The Katz-Mason Award recognizes the exceptional leadership of an individual who has had a positive impact on flight transport nursing on a global scale. This year's recipient is Richard McKinstry, RN, the education coordinator for Louisville Medical Center STATCARE in Louisville, Ky. Rick received this award for his commitment to educate flight nurses and flight paramedics. He participated in the education of more than 6000 people and more than 200 class offerings in 2003. Aureus International sponsored this year's award.
The Jordan Award is given to an individual who has made a significant contribution to transport medical journalism. This year's recipient is Sherri Dean, RN, of Children's Mercy Critical Care Transport in Kansas City, Mo. Sherri has published numerous articles for ASTNA, has been involved as both an author and reviewer in ASTNA's Standards for Critical Care Specialty Fixed-Wing Transport, Flight Nursing Core Curriculum, and Core Curriculum Companion Workbook. She was also a contributing author to the Department of Transportation's Guidelines for Air Medical Crew Education and served as editor of Surviving Neonatal Resuscitation by Scott De Boer. Metro Aviation Inc., sponsored this year's award.

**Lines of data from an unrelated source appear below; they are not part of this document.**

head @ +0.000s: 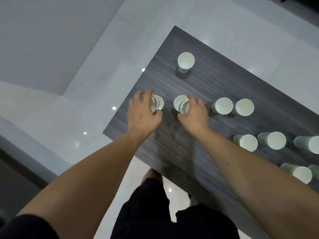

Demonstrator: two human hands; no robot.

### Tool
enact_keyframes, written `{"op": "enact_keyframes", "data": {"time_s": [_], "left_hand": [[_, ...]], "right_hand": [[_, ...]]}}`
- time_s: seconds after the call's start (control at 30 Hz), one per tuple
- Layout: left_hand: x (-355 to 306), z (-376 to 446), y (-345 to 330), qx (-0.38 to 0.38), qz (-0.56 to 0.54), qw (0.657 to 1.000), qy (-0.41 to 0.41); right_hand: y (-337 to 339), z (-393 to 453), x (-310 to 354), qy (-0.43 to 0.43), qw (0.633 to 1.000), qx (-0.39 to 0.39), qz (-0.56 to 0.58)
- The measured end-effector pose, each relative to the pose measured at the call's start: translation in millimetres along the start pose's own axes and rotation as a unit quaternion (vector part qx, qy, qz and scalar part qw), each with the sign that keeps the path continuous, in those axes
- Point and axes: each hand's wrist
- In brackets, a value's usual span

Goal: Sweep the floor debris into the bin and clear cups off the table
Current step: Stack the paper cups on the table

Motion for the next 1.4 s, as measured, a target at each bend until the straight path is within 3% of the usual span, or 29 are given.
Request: {"op": "enact_keyframes", "data": {"time_s": [0.27,0.43,0.6,0.83,1.13,1.4], "left_hand": [[24,26,-19,0.062,0.01,0.997,-0.034],[26,34,-22,0.07,0.006,0.996,-0.055],[34,39,-34,0.071,0.014,0.996,-0.059],[41,35,-58,0.069,0.034,0.994,-0.076],[29,39,-69,0.109,0.042,0.991,-0.06],[-22,49,-59,0.123,-0.001,0.987,-0.099]], "right_hand": [[-27,26,20,0.008,0.999,-0.039,0.007],[-31,27,10,0.012,0.999,-0.022,-0.02],[-52,35,-2,-0.012,0.997,0.046,-0.068],[-66,35,-14,0.022,0.996,0.015,-0.087],[-47,22,-29,-0.107,0.985,-0.049,0.125],[-10,10,-36,-0.129,0.973,-0.124,0.143]]}}
Point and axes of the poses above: each hand's wrist, its own z-axis towards the middle knuckle, its own y-axis out of the back of the hand, x = y × z, and after that the axes turned 5 degrees about -x, right-handed
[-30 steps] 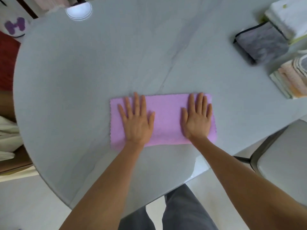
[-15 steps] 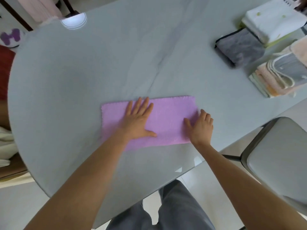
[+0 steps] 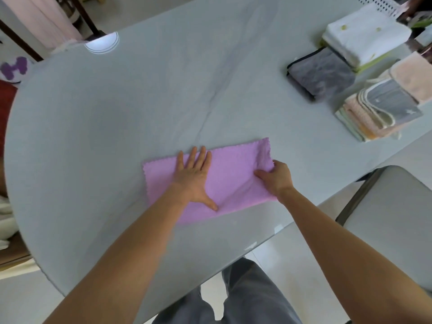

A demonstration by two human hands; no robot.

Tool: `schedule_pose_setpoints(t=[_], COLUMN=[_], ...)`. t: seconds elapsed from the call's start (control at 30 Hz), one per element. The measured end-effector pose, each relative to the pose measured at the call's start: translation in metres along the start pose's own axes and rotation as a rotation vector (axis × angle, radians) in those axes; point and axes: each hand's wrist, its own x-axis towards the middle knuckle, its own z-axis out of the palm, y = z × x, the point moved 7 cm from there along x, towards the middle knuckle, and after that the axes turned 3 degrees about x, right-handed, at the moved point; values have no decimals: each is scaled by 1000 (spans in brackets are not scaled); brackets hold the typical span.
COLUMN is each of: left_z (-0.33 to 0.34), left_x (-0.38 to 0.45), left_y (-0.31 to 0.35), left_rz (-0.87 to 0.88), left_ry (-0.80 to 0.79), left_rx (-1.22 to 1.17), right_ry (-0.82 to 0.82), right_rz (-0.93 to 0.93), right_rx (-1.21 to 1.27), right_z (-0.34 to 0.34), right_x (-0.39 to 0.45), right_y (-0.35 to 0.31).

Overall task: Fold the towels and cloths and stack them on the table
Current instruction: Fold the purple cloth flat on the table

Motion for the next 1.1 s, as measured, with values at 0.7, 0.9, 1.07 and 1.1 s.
schedule_pose_setpoints(t=[0.7, 0.9, 1.07, 1.1], left_z=[-35, -11, 25, 31], left_x=[-5, -51, -49, -47], left_y=[-11, -41, -74, -78], left_rz=[-400, -508, -510, -509], left_ry=[90, 89, 260, 265], left_rx=[-1875, -1756, -1438, -1379], right_ry=[2, -65, -236, -254], right_rz=[-279, -470, -544, -566], right_rx=[112, -52, -148, -151], right_z=[13, 110, 154, 155], right_x=[-66, -111, -130, -132], right_y=[-59, -70, -67, -66])
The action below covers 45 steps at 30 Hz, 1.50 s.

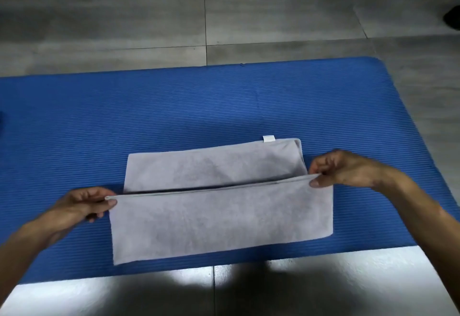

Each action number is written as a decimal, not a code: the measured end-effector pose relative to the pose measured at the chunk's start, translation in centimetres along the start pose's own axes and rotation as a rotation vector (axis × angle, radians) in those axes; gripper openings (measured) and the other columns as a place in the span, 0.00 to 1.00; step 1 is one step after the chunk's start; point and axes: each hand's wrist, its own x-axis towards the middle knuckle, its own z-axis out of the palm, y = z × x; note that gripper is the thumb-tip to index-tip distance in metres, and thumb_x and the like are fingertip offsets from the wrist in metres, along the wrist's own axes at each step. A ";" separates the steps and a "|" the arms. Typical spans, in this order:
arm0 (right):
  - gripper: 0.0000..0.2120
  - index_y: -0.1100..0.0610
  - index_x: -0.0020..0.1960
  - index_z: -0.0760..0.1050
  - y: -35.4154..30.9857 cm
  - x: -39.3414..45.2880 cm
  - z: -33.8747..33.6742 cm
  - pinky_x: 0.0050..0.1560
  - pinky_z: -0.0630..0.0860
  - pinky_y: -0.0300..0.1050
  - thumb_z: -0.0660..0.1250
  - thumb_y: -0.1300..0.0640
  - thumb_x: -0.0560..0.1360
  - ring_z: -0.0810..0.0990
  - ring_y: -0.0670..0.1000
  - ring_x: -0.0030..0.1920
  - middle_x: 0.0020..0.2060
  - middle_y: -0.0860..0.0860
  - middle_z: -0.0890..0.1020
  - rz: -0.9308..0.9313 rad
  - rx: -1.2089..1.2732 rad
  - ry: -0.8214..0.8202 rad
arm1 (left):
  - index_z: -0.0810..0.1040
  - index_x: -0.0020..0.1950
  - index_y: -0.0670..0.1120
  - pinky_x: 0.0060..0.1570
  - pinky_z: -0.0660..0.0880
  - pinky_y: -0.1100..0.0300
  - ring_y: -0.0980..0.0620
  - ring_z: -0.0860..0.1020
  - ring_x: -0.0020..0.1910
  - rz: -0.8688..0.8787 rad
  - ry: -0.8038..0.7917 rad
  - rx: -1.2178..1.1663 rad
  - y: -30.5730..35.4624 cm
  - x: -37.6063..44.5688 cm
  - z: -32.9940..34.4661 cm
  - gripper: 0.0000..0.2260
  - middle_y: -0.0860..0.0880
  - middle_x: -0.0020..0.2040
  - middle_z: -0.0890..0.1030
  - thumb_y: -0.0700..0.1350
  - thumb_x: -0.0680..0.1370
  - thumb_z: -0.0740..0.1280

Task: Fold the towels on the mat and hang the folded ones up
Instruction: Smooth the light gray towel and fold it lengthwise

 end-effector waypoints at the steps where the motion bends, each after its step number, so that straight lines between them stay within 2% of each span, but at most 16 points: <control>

The Ground Transport Award recognizes an individual who has shown exceptional leadership and has had a positive impact on ground transport nursing on a broad scale. The 2004 recipient is Kevin M. Wall, RN. Kevin was instrumental in the development of the Kids Care Pediatric Critical Care Ground Transport System for Huntsville Hospital, serving as the manager of this team since its inception in October 2002. With his experience and performance as a transport nurse since 1999, he was approached to consider a position creating a pediatric transport system to serve northern Alabama and southern Tennessee. The program has been a huge success providing PICU- and pediatric emergency department-level care in transfers from outside hospitals.
The Certified Flight Registered Nurse Award is given by the Board of Certification for Emergency Nursing to a nurse who currently holds the CFRN credential, has demonstrated motivation that encourages peers to attain certification in flight nursing, is knowledgeable regarding issues related to certification, demonstrates the ability to articulate the professional aspects of certification in flight nursing, and functions as a role model by obtaining and maintaining the CFRN credential. The 2004 recipient is Judy Kettenstock, RN, CFRN, program director and chief flight nurse with Midwest Medflight in Ypsilanti, Mich. As program director, Judy encourages her staff to take the CFRN examination because she knows that this is an excellent way for them to achieve personal growth, and it is also a good marketing tool to promote Medflight's reputation for giving the best patient care.